Copy exactly, please, each line of the data below until the line that contains "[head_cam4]" has been copied, beginning at the top.

Start of Block

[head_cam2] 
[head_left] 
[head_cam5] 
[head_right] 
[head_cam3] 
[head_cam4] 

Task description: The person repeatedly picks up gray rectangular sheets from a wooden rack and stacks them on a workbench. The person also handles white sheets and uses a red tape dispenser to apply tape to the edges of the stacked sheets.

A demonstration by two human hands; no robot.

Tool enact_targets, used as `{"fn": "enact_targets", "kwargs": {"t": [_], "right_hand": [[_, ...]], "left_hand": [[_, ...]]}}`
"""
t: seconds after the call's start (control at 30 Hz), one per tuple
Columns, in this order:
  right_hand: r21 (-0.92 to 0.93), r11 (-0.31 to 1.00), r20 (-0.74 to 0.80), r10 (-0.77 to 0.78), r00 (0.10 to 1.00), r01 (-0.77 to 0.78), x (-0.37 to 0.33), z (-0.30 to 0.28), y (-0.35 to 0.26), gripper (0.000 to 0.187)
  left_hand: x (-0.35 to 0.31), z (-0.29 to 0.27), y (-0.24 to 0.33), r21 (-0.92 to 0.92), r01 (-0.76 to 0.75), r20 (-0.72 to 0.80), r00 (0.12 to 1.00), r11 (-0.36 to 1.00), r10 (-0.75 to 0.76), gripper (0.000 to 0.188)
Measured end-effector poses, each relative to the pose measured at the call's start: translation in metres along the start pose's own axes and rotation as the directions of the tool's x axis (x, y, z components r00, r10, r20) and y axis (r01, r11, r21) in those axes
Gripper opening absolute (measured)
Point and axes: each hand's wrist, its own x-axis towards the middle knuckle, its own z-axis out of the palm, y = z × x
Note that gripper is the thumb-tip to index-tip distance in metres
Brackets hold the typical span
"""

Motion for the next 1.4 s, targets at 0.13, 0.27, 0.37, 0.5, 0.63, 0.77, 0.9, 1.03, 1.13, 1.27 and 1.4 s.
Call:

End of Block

[Expected answer]
[head_cam2] 
[head_left] 
[head_cam5] 
[head_right] 
[head_cam3] 
[head_cam4] 

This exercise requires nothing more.